U.S. oil and gas exploration and production sector-related exchange traded funds could maintain their steady forward momentum as shale crackers and oil companies shift gears and focus on returning value to investors instead of aggressively expanding production.
The Wall Street Journal reports that executives at U.S. drilling companies are refraining from boosting output despite high crude oil prices as shareholders have made it clear that they want management to emphasize profitability instead of expanding production.
For example, executives at firms including Pioneer Natural Resources Co., Occidental Petroleum Corp., and Range Resources Corp., which once backed compensation plans to produce certain volumes of oil and gas with little regard for the economics, are now seeing their bonuses tied to a company’s profitability. Now, according to recent securities filings, executives are being rewarded for keeping costs down and returning cash to shareholders.
The focus on profitability over growth has helped support the recent bull rally in energy sector stocks and also helped explain why drillers aren’t aggressively pumping out more in the face of the highest prices for oil and natural gas in over a decade. Output still remains below pre-pandemic levels despite crude prices already doubling since then and natural gas prices quadrupling.
“We’re not hearing a lot of management teams talk about growing production or drilling new wells in a significant way,” Marcus McGregor, head of commodities research at money manager Conning, told the WSJ. “They won’t get paid to do so.”
Shale drillers have told their investors that they will keep their drilling plans made when commodity prices were lower and keep their steady output instead of chasing short-term elevated fuel prices. Shale executives argued that they would better utilize profits to repay debt and return value to investors through dividends and buybacks.

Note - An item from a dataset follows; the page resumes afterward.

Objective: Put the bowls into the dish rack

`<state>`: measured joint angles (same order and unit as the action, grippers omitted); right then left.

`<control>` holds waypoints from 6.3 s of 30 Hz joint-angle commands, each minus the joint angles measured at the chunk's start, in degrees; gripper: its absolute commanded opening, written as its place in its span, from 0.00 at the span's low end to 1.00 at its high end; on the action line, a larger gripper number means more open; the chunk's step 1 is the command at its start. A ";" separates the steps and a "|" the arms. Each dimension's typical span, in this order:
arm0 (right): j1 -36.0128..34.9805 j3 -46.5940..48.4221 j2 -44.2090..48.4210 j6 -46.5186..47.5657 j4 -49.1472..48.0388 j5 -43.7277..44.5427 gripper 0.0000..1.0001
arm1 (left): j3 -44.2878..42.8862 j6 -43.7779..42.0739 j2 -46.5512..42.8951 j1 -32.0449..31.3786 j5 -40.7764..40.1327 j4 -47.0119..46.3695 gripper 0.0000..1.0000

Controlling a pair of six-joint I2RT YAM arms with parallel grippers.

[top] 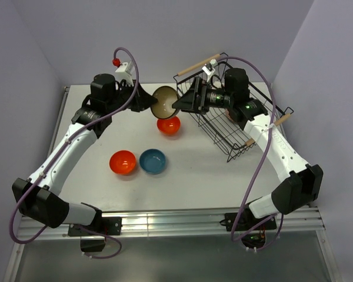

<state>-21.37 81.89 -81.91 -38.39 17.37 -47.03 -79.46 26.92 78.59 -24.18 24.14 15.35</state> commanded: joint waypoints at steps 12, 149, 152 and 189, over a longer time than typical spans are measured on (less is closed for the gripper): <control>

“Companies were burning cash and trying to maximize production,” Kristoff Nelson, director of credit research at investment manager Income Research + Management, told the WSJ. “That’s not what investors are looking for anymore.”
Investors who are interested in gaining exposure to these reformed shale oil drillers can turn to exploration and production sector-related ETFs, such as the iShares U.S. Oil & Gas Exploration & Production ETF (Cboe: IEO), Invesco Dynamic Energy Exploration & Production Portfolio (NYSEArca: PXE), First Trust Energy AlphaDEX Fund (NYSEArca: FXN) and the SPDR S&P Oil and Gas Exploration and Production ETF (XOP).